If enacted as introduced, S. 256 would become a public law enacted subsequent to the creation of the monument.S. 256's amendments to the Territorial Submerged Lands Act would convey to the CNMI the submerged lands surrounding Uracas, Maug, and Asuncion without addressing the effect of this conveyance on the administrative responsibilities of the Department of the Interior and the Department of Commerce.Presidential Proclamation 8335 assigned management responsibility of the Marianas Trench Marine National Monument to the Secretary of the Interior, in consultation with the Secretary of Commerce.The proclamation further states that the "Secretary of Commerce shall have the primary management responsibility…with respect to fishery-related activities regulated pursuant to the Magnuson-Stevens Fishery Conservation and Management Act (16 U.S.C. §§ 1801 et seq.) and any other applicable authorities."The proclamation provides that submerged lands that are granted to the CNMI "but remain controlled by the United States under the Antiquities Act may remain part of the monument" for coordinated management with the CNMI.As envisioned by the Presidential Proclamation establishing the Marianas Trench Marine National Monument, the Administration is proposing an amendment to ensure that the outstanding resources in the waters surrounding the CNMI's three northernmost islands remain protected.Thus, the Administration recommends that language be included in S. 256 referencing the coordination of management contemplated within the Proclamation prior to the transfer of the submerged lands within the Islands Unit of the monument to the CNMI.This language is intended to protect the Islands Unit of the monument and at the same time acknowledge the prescient and historic conservation effort of the leaders and people of the CNMI in protecting Uracas, Maug, and Asuncion, and their surrounding waters.

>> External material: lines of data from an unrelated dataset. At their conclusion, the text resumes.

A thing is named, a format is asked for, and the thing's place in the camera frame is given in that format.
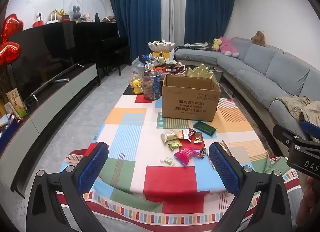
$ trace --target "red heart balloon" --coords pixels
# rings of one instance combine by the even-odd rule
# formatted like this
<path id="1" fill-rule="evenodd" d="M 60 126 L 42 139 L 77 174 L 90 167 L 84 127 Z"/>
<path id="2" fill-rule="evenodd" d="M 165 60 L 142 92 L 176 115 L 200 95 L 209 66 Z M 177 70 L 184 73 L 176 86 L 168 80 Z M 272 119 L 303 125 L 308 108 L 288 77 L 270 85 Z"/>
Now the red heart balloon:
<path id="1" fill-rule="evenodd" d="M 0 66 L 8 65 L 20 56 L 20 45 L 14 42 L 7 42 L 0 45 Z"/>
<path id="2" fill-rule="evenodd" d="M 9 35 L 23 30 L 23 22 L 17 18 L 16 14 L 10 14 L 4 21 L 2 28 L 2 43 L 8 41 Z"/>

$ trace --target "coffee table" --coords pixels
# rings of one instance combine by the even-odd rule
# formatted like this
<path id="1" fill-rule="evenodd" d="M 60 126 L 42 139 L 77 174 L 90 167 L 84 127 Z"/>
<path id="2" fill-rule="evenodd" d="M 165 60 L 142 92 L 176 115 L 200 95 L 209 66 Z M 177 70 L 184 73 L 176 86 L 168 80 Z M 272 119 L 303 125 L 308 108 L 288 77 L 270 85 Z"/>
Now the coffee table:
<path id="1" fill-rule="evenodd" d="M 207 156 L 203 160 L 191 159 L 187 167 L 176 160 L 173 167 L 160 162 L 178 151 L 164 146 L 160 134 L 192 127 L 194 123 L 164 118 L 161 109 L 161 99 L 146 101 L 143 95 L 134 95 L 127 88 L 92 141 L 109 144 L 109 158 L 84 199 L 96 213 L 151 231 L 181 231 L 182 227 L 191 232 L 211 230 L 234 197 L 226 192 Z M 212 137 L 203 134 L 206 148 L 224 140 L 240 164 L 258 172 L 270 171 L 272 165 L 258 136 L 224 91 L 215 118 L 208 124 L 217 132 Z M 72 152 L 61 171 L 76 165 L 84 152 Z M 296 171 L 287 166 L 281 172 L 288 182 L 298 179 Z M 66 204 L 62 193 L 58 197 L 60 203 Z M 247 216 L 252 214 L 258 197 L 259 194 L 252 199 Z"/>

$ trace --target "blue curtain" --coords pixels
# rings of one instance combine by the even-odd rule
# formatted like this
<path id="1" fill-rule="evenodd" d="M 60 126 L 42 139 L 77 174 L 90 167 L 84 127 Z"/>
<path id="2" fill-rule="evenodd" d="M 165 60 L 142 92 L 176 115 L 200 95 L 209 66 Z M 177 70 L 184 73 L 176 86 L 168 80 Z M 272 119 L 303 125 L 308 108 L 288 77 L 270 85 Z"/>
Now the blue curtain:
<path id="1" fill-rule="evenodd" d="M 161 40 L 161 0 L 110 0 L 120 36 L 127 36 L 131 60 L 150 52 L 147 43 Z"/>
<path id="2" fill-rule="evenodd" d="M 235 0 L 186 0 L 185 43 L 211 43 L 223 36 Z"/>

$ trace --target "stuffed animal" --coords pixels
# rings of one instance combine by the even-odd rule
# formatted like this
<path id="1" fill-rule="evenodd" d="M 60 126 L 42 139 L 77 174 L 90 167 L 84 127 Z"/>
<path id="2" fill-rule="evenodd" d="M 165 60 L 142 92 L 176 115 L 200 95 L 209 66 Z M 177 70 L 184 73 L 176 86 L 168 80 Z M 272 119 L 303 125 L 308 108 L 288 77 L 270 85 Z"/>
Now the stuffed animal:
<path id="1" fill-rule="evenodd" d="M 138 95 L 138 94 L 143 93 L 143 90 L 141 88 L 141 83 L 140 83 L 139 79 L 132 81 L 130 84 L 133 87 L 133 93 L 134 94 Z"/>
<path id="2" fill-rule="evenodd" d="M 232 56 L 234 58 L 237 58 L 239 56 L 237 49 L 235 49 L 231 44 L 230 39 L 226 39 L 222 36 L 219 39 L 222 41 L 222 45 L 220 46 L 220 51 L 222 54 L 226 56 Z"/>
<path id="3" fill-rule="evenodd" d="M 266 46 L 266 43 L 264 41 L 264 33 L 261 31 L 258 31 L 254 37 L 251 38 L 252 43 L 261 45 L 261 46 Z"/>
<path id="4" fill-rule="evenodd" d="M 81 17 L 80 7 L 73 6 L 73 21 L 77 21 Z"/>
<path id="5" fill-rule="evenodd" d="M 219 46 L 221 46 L 222 41 L 218 38 L 215 38 L 213 40 L 213 46 L 211 47 L 214 51 L 218 52 L 219 51 Z"/>

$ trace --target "yellow bear toy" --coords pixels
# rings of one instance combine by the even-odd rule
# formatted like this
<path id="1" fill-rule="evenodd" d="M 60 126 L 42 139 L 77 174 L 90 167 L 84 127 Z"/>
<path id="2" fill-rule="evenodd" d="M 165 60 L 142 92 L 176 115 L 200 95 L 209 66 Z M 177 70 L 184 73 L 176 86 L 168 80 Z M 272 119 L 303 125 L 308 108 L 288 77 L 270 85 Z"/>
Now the yellow bear toy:
<path id="1" fill-rule="evenodd" d="M 141 88 L 140 80 L 134 80 L 131 82 L 131 86 L 133 87 L 133 93 L 138 95 L 143 93 L 143 90 Z"/>
<path id="2" fill-rule="evenodd" d="M 218 39 L 218 38 L 215 38 L 215 39 L 213 40 L 213 42 L 214 42 L 214 44 L 213 44 L 213 46 L 212 46 L 212 49 L 213 49 L 214 51 L 218 52 L 218 51 L 219 51 L 219 46 L 222 45 L 222 41 L 221 41 L 220 39 Z"/>

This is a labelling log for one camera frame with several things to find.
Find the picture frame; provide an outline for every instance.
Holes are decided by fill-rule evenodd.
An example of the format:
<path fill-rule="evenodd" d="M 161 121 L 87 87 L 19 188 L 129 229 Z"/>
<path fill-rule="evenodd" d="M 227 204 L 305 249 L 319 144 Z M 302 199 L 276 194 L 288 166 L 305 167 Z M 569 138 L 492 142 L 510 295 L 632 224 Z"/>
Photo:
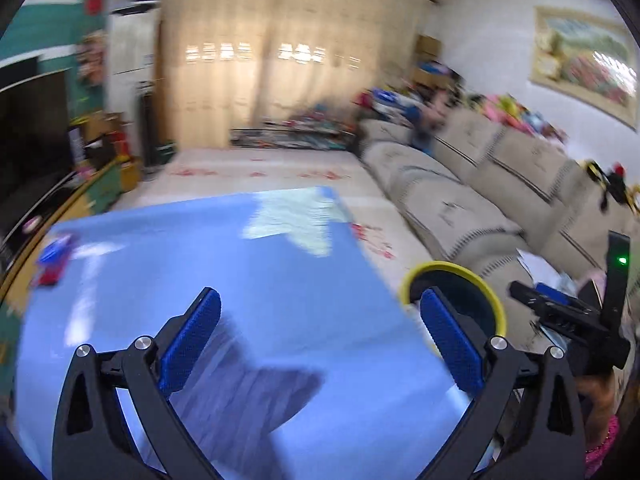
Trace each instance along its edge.
<path fill-rule="evenodd" d="M 637 65 L 636 45 L 623 23 L 536 7 L 531 82 L 580 99 L 635 129 Z"/>

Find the black device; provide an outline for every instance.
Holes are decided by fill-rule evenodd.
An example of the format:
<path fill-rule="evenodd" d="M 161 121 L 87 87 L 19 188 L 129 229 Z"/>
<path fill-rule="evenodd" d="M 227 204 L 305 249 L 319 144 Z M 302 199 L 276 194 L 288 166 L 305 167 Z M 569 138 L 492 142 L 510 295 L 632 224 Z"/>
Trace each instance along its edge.
<path fill-rule="evenodd" d="M 0 90 L 0 248 L 4 260 L 10 260 L 21 245 L 9 240 L 10 235 L 73 171 L 67 129 L 65 71 Z"/>
<path fill-rule="evenodd" d="M 578 291 L 577 298 L 583 301 L 587 305 L 591 305 L 599 310 L 602 310 L 602 298 L 593 280 L 588 280 L 582 288 Z"/>
<path fill-rule="evenodd" d="M 0 67 L 0 90 L 37 75 L 37 56 Z"/>
<path fill-rule="evenodd" d="M 630 263 L 630 240 L 609 232 L 607 285 L 602 309 L 578 298 L 557 293 L 551 297 L 520 282 L 511 282 L 509 294 L 532 308 L 539 323 L 569 338 L 568 359 L 574 376 L 608 374 L 624 368 L 631 343 L 620 335 Z"/>

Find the small blue object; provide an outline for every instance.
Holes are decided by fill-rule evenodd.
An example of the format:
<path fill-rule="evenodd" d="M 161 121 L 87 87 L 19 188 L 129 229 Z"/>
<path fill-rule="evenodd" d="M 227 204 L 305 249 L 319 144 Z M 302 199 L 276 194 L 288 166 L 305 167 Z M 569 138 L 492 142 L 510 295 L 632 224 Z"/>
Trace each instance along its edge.
<path fill-rule="evenodd" d="M 536 133 L 540 133 L 546 124 L 544 117 L 538 112 L 523 112 L 522 120 L 531 126 Z"/>
<path fill-rule="evenodd" d="M 160 361 L 158 389 L 168 398 L 181 390 L 220 321 L 222 302 L 215 290 L 200 301 Z"/>
<path fill-rule="evenodd" d="M 371 91 L 373 98 L 382 103 L 388 105 L 397 105 L 398 104 L 398 96 L 396 96 L 395 92 L 389 92 L 387 90 L 381 90 L 380 88 L 374 88 Z"/>
<path fill-rule="evenodd" d="M 416 128 L 420 126 L 420 123 L 422 122 L 422 112 L 417 106 L 409 106 L 406 110 L 404 110 L 403 115 L 404 118 Z"/>
<path fill-rule="evenodd" d="M 424 70 L 430 74 L 449 75 L 450 70 L 448 67 L 434 61 L 420 63 L 420 70 Z"/>
<path fill-rule="evenodd" d="M 38 263 L 43 266 L 57 263 L 65 252 L 69 250 L 72 241 L 73 235 L 70 233 L 58 236 L 42 250 L 38 257 Z"/>
<path fill-rule="evenodd" d="M 536 291 L 561 305 L 569 304 L 569 298 L 564 292 L 560 292 L 556 288 L 551 288 L 544 283 L 536 283 Z"/>
<path fill-rule="evenodd" d="M 475 397 L 484 387 L 482 359 L 456 319 L 430 288 L 420 298 L 420 316 L 457 386 Z"/>

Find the silver bolt head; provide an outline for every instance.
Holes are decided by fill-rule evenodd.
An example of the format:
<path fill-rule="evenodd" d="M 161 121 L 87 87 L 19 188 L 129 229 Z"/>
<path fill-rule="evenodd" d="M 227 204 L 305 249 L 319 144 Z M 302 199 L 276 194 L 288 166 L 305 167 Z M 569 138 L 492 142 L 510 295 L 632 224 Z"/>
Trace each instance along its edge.
<path fill-rule="evenodd" d="M 80 345 L 76 348 L 76 355 L 78 357 L 84 357 L 91 351 L 91 347 L 89 345 Z"/>
<path fill-rule="evenodd" d="M 554 359 L 562 359 L 564 357 L 564 352 L 558 346 L 552 346 L 549 353 Z"/>
<path fill-rule="evenodd" d="M 499 335 L 491 338 L 491 346 L 496 350 L 504 350 L 507 348 L 507 340 Z"/>
<path fill-rule="evenodd" d="M 151 338 L 147 337 L 146 335 L 143 335 L 142 337 L 139 337 L 138 339 L 136 339 L 136 342 L 134 343 L 134 345 L 138 350 L 146 350 L 151 346 Z"/>

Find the white wall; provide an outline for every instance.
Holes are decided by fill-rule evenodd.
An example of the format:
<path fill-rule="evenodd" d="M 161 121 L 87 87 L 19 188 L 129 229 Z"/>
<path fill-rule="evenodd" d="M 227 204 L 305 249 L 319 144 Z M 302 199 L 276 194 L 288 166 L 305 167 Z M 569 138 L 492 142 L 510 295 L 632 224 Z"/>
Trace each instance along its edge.
<path fill-rule="evenodd" d="M 108 11 L 124 7 L 133 0 L 106 0 Z M 153 63 L 160 10 L 145 14 L 107 17 L 107 56 L 104 81 L 104 109 L 121 112 L 133 155 L 142 155 L 138 134 L 138 95 L 140 82 L 154 77 Z"/>
<path fill-rule="evenodd" d="M 509 93 L 569 136 L 568 153 L 603 168 L 620 162 L 640 182 L 640 134 L 604 112 L 528 81 L 536 6 L 581 10 L 622 22 L 605 0 L 458 0 L 439 9 L 442 61 L 483 94 Z"/>

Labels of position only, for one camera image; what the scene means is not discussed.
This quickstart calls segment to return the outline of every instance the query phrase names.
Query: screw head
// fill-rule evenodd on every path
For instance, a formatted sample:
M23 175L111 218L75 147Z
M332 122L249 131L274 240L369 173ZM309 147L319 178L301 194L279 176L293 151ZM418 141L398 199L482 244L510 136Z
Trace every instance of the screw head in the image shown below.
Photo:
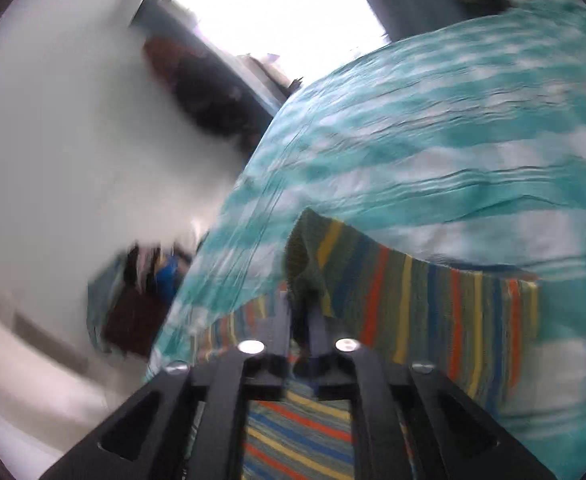
M172 361L164 367L171 375L185 374L189 371L189 364L184 361Z
M361 346L361 343L357 339L351 339L350 337L345 337L344 339L338 339L335 342L335 347L340 352L353 352L357 350Z
M428 361L418 361L415 362L411 365L411 368L413 368L414 372L418 372L419 374L430 374L433 369L435 368L435 365L433 363L430 363Z
M244 352L245 354L256 355L262 352L266 347L262 341L258 341L257 339L246 339L242 341L238 346L237 349L240 352Z

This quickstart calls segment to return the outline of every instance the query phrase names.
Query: striped blanket
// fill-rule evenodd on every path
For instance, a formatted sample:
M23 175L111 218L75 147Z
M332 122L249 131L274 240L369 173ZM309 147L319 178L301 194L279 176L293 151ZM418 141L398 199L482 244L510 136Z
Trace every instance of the striped blanket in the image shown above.
M535 283L423 262L311 209L284 259L292 297L318 293L323 314L383 361L430 361L494 415L516 384L538 325Z
M307 206L421 260L510 264L545 280L538 341L499 422L561 479L585 471L579 0L521 2L409 38L295 94L195 259L150 373L193 360L194 335L281 282L287 237Z

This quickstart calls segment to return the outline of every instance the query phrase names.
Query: bed
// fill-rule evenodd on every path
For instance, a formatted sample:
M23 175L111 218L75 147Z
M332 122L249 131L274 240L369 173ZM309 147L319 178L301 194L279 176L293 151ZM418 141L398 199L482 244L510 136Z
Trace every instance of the bed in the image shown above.
M296 93L180 288L149 373L275 288L305 207L423 260L541 278L499 422L561 479L586 470L586 6L523 0L360 57Z

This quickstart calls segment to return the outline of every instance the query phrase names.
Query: orange stripe
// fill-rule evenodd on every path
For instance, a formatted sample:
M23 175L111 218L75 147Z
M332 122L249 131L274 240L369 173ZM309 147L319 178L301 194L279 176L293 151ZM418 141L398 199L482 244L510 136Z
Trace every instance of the orange stripe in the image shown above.
M453 293L453 341L451 361L449 361L449 379L455 381L460 373L462 357L462 294L460 293L460 271L451 269L451 288Z
M509 386L513 386L520 376L520 291L516 280L509 281L511 293L511 373Z
M365 308L364 327L362 327L359 340L365 345L371 345L375 339L375 332L377 330L377 304L379 303L379 296L382 292L382 284L384 282L384 270L387 267L388 247L381 246L379 256L377 257L377 269L373 276L373 283L369 289L369 297Z
M306 417L299 416L297 413L289 412L289 410L287 410L286 408L279 406L277 402L265 402L264 400L261 400L260 404L272 410L273 412L285 416L293 422L301 424L302 426L306 426L307 428L311 428L312 430L320 431L321 433L324 433L325 435L328 435L333 438L337 438L338 440L343 440L345 442L351 441L351 433L347 433L346 431L334 430L334 428L329 428L324 424L320 424L319 422L316 422L314 420L309 420Z
M293 471L291 468L286 467L284 464L278 462L277 460L272 459L266 453L263 453L259 449L254 446L251 446L248 442L244 444L244 449L246 449L251 455L256 457L258 460L261 460L266 465L271 466L273 469L276 469L285 475L289 476L289 478L293 478L295 480L307 480L307 477L301 475L300 473Z

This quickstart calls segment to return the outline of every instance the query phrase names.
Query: blue stripe
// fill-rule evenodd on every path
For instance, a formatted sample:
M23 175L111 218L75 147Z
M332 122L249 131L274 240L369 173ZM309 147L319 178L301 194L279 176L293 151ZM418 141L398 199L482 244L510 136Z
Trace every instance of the blue stripe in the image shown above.
M429 264L429 272L427 275L426 287L426 303L427 303L427 332L428 332L428 355L429 360L439 364L437 359L437 343L438 343L438 291L436 288L436 274L437 267Z
M275 476L270 475L265 469L258 466L261 463L258 460L254 460L249 458L246 453L244 453L244 467L246 467L250 472L250 478L262 478L263 480L275 480Z
M331 449L330 447L323 446L322 444L318 444L317 442L314 442L313 440L310 440L309 438L302 436L297 431L289 430L289 428L285 428L285 427L279 425L277 422L270 420L268 417L261 415L260 413L249 413L249 421L251 419L259 424L265 425L267 428L270 428L273 431L277 431L279 434L282 434L284 437L286 437L289 440L292 440L293 442L295 442L296 444L299 444L300 446L308 447L309 449L312 449L313 451L316 451L318 453L322 453L323 455L326 455L326 456L330 456L331 458L334 458L336 460L340 460L341 462L344 462L347 464L353 463L353 457L351 455L346 455L344 453L340 453L339 451L336 451L335 449ZM298 453L302 453L302 454L304 454L305 452L308 452L306 450L301 450L297 447L294 449L294 451L298 452Z
M364 254L369 249L369 246L375 244L370 238L359 235L358 242L355 244L353 253L349 258L349 263L342 273L342 278L338 286L333 288L333 296L331 297L331 309L336 317L342 316L344 305L346 303L346 293L353 290L353 280L357 280L359 276L359 269L364 263Z
M486 411L497 413L498 393L502 383L502 290L500 280L493 279L493 352L494 352L494 376L489 387L486 399Z

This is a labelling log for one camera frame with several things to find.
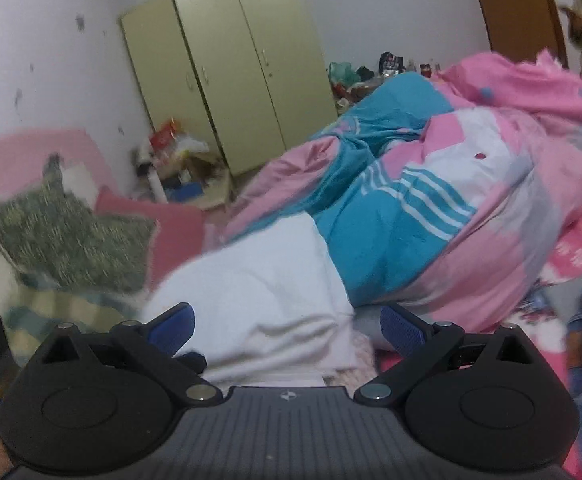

The Administration recommends that S. 256 include an amendment to subsection (b) of section 1 of the Territorial Submerged Lands Act, Public Law 93-435, 48 U.S.C. 1705, as follows:

(xii) any submerged lands within the Islands Unit of the Marianas Trench Marine National Monument unless or until such time as the Commonwealth of the Northern Mariana Islands enters into an agreement with the Secretary of the Interior and the Secretary of Commerce for the permanent protection and co-management of such portion of the Islands Unit.

The Department of the Interior strongly supports S. 256 if it is amended to include the legislative language provided.The Department of the Interior looks forward to the Commonwealth of the Northern Mariana Islands gaining rights in surrounding submerged lands similar to those accorded her sister territories.